=== PROMPT ===
Scanning the entries below, copy every line that contains the word "plastic".

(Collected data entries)
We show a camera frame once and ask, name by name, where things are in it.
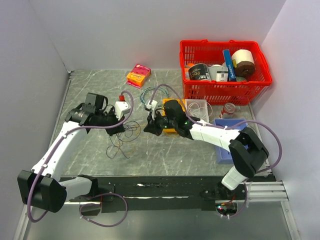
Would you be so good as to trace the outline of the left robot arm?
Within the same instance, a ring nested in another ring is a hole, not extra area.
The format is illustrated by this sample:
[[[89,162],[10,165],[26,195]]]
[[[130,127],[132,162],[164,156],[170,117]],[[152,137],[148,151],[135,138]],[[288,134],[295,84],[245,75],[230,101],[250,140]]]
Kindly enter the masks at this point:
[[[45,155],[31,170],[22,170],[17,177],[24,204],[56,213],[66,201],[76,197],[83,196],[87,201],[98,197],[97,178],[82,174],[61,181],[61,176],[65,164],[90,130],[104,129],[110,136],[124,132],[123,121],[130,105],[123,95],[110,110],[106,110],[108,105],[106,96],[89,92],[84,102],[67,113],[57,138]]]

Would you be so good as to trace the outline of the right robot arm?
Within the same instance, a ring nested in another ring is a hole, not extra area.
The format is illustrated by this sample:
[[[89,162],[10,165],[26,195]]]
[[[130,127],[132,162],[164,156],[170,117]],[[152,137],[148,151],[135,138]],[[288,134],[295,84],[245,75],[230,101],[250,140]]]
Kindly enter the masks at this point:
[[[254,177],[269,157],[269,152],[256,133],[249,127],[228,129],[214,127],[204,120],[188,116],[180,103],[173,99],[163,105],[164,115],[151,100],[145,107],[149,112],[144,132],[160,136],[165,129],[174,129],[179,136],[203,141],[228,151],[233,167],[225,174],[218,187],[223,199],[230,199],[236,188],[246,179]]]

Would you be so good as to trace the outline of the yellow plastic bin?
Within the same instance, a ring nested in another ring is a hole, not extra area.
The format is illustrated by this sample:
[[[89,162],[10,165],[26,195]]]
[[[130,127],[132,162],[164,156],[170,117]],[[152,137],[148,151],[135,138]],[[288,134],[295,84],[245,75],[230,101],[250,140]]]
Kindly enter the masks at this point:
[[[175,98],[164,98],[164,99],[162,100],[162,106],[164,106],[164,104],[165,104],[166,102],[170,101],[170,100],[175,100]],[[176,100],[179,102],[179,104],[180,104],[181,107],[182,107],[182,110],[184,111],[184,107],[182,106],[181,101],[180,101],[179,99],[176,99]],[[164,132],[165,134],[167,134],[167,135],[177,134],[177,132],[176,132],[176,130],[175,130],[174,128],[165,128],[165,129],[163,130],[163,132]]]

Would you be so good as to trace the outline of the white plastic bin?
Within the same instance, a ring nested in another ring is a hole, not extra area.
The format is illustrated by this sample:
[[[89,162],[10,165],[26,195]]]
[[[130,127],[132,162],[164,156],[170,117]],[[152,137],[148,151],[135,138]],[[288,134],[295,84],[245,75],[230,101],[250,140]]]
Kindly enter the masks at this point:
[[[191,117],[209,122],[208,104],[205,99],[185,99],[185,107]]]

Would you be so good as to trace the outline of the pink orange small box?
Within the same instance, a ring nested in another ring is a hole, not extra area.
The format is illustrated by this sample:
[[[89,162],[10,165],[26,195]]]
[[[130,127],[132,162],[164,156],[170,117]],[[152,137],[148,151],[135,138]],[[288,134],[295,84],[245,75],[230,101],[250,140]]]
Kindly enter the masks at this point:
[[[127,74],[127,84],[140,89],[151,75],[151,69],[141,64],[136,64]]]

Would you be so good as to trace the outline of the black labelled can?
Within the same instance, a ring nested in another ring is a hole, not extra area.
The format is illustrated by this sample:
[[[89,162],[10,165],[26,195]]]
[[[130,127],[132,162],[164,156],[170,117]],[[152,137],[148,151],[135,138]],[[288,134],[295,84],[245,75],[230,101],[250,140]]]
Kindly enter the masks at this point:
[[[188,69],[191,81],[211,81],[208,66],[204,63],[197,63]]]

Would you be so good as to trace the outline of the blue plastic tray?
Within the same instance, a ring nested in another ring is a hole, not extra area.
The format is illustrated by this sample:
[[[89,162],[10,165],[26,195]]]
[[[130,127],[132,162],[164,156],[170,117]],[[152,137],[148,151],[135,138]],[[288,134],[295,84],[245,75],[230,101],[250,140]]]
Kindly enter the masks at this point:
[[[216,118],[213,123],[220,127],[232,127],[238,123],[245,121],[245,119],[235,119],[235,118]],[[229,151],[215,146],[216,162],[218,164],[233,164],[233,159]]]

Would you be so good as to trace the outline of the red soda can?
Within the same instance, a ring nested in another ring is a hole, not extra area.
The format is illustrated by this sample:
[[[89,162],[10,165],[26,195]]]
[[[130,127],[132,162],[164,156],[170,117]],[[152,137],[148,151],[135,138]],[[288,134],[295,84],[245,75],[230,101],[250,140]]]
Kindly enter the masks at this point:
[[[219,118],[220,119],[231,119],[234,116],[236,110],[237,110],[237,108],[233,103],[227,102],[222,107],[221,112],[219,114]]]

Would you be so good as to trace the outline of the white labelled container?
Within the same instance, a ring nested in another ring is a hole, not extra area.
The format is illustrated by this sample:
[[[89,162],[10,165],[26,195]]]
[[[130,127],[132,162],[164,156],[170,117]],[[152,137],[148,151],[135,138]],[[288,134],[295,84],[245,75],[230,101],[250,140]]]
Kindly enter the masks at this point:
[[[228,69],[219,64],[214,64],[208,67],[208,72],[212,81],[227,82],[228,81]]]

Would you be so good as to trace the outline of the red plastic shopping basket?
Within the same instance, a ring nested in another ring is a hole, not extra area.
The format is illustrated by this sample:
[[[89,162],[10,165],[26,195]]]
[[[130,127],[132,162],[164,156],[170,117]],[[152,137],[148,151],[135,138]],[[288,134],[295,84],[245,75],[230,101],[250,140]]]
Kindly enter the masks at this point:
[[[186,99],[247,105],[273,82],[255,41],[182,40],[179,53]]]

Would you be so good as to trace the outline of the blue tall box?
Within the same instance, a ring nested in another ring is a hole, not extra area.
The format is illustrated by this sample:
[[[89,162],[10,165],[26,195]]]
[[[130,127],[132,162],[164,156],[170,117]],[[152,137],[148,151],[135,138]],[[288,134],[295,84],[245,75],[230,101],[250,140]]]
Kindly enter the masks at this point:
[[[222,51],[222,54],[223,54],[223,57],[224,57],[225,66],[226,66],[226,68],[228,70],[228,81],[229,82],[236,82],[237,81],[237,77],[236,77],[236,74],[235,74],[233,60],[231,58],[230,50],[229,49],[224,49]]]

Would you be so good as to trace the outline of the white paper roll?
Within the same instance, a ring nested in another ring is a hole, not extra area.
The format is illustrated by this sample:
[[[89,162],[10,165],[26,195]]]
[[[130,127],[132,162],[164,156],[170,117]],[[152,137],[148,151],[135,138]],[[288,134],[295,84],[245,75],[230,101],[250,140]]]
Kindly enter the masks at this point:
[[[247,49],[239,49],[233,53],[231,56],[232,62],[235,65],[239,65],[242,62],[255,63],[252,52]]]

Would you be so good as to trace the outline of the aluminium rail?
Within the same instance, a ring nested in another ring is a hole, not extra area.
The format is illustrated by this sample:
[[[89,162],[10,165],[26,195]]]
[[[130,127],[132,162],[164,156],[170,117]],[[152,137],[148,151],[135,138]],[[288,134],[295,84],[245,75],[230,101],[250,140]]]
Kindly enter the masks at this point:
[[[249,182],[240,184],[235,190],[223,188],[221,183],[209,182],[141,182],[116,183],[87,179],[79,185],[76,178],[54,182],[49,186],[36,187],[31,205],[57,212],[65,202],[75,199],[90,201],[103,194],[117,194],[129,199],[195,199],[208,201],[232,201],[252,198],[255,201],[282,201],[287,199],[285,188],[280,182]]]

=== EXERCISE OUTPUT ===
Would you be so good as to trace the outline of the yellow plastic bin?
Would you be so good as to trace the outline of the white plastic bin?
Would you be so good as to trace the outline of the blue plastic tray?
Would you be so good as to trace the outline of the red plastic shopping basket?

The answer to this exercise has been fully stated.